On voit qu’une imperfection sur une simple formulation peut avoir des conséquences fâcheuses.
Mais la forme, comme toujours, nous parle aussi du fond.

En effet, non seulement la règle du lien entre les taux (art 1636 B) oblige la commune qui a mis en place cette taxe et qui souhaiterait l’augmenter, à le faire dans la même proportion que la part communale du foncier bâti et du foncier non bâti, mais a contrario, lorsqu’une commune a fait le choix de baisser le foncier bâti, elle est tenue de baisser dans les mêmes proportions la taxe sur les logements vacants !
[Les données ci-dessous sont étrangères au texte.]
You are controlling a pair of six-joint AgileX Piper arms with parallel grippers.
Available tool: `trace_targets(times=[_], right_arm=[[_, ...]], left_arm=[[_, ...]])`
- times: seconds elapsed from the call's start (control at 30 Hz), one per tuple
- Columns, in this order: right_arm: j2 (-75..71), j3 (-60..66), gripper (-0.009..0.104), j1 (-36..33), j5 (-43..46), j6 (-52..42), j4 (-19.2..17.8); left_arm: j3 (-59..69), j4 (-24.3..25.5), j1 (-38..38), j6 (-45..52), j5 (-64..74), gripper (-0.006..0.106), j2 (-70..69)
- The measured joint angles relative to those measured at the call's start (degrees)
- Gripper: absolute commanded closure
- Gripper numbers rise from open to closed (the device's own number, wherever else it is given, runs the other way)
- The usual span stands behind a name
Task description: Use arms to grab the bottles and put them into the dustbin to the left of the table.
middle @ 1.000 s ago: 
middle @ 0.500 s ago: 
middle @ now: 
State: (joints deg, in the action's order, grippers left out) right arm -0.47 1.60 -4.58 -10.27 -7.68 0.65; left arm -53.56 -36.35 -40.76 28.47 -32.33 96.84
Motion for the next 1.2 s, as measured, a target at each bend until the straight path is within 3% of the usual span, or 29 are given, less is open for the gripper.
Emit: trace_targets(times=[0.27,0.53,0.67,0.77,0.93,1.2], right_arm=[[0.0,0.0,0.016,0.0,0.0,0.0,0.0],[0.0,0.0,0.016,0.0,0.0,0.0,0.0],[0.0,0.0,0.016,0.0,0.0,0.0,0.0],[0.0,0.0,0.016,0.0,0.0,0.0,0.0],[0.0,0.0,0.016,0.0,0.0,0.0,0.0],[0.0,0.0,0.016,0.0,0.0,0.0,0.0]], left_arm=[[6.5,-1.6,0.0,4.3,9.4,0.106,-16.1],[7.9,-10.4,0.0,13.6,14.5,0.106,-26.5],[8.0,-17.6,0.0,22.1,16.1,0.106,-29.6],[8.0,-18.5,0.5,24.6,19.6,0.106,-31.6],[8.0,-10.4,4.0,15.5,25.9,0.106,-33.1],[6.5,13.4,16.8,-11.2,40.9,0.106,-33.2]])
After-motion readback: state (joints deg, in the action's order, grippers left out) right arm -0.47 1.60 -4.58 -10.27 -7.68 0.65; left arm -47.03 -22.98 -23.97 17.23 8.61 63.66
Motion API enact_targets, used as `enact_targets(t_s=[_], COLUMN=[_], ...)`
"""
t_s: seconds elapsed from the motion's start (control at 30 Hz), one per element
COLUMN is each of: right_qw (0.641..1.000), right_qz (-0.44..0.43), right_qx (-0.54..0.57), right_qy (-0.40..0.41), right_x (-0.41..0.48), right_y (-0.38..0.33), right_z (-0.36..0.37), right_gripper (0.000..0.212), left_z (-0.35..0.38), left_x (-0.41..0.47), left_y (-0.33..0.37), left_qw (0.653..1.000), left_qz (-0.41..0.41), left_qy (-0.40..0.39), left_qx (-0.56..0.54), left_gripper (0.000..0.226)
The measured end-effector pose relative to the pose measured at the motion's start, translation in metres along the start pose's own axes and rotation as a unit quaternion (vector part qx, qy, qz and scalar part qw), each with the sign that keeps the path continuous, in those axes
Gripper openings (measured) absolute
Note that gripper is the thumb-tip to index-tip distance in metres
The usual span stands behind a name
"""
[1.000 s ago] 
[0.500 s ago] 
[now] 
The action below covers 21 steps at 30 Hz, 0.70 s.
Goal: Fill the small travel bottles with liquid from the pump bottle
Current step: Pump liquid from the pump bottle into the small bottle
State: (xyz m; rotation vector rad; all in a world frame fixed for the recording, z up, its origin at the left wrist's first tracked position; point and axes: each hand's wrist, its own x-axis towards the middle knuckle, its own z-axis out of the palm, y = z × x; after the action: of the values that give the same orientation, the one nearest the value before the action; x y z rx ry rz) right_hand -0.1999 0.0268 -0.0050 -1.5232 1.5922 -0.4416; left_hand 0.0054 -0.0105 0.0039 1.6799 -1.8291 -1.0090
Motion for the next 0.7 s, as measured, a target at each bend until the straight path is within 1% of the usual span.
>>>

Cette règle du lien entre les taux n’a, dans ce cas de figure précis, aucun fondement particulier et se révèle contraire aux finalités des politiques publiques.

La lutte contre l’artificialisation n’a de chances de progresser que si l’on donne aux communes les outils d’intervention à la hauteur des enjeux.

La THLV est l’un de ces outils mais qui demande en ce sens à évoluer.
L’un des premières mesures consisterait à ce que l’article 1636 B sexies du Code des Impôts distingue clairement la THRS et la THLV et rende possible la dérogation à la règle du lien entre les taux pour cette dernière.

Une autre avancée pourrait consister à ce que les logements classés insalubres ne soient pas exonérés comme actuellement de la THLV car une telle exonération pénalise les communes dans la lutte contre l’insalubrité dans la mesure où elles se retrouvent, après relogement des familles, avec de nouveaux logements vides.

En l’état actuel des choses, et après la suppression de la Taxe d’Habitation, les élus ont le sentiment d’être une nouvelle fois dépossédés de la maîtrise de ces enjeux pour reprendre le concept du géographe Christophe Guilluy et comme lui, nous en appelons au pragmatisme dans le seul but de servir les intérêts de la population et des territoires qu’elle habite.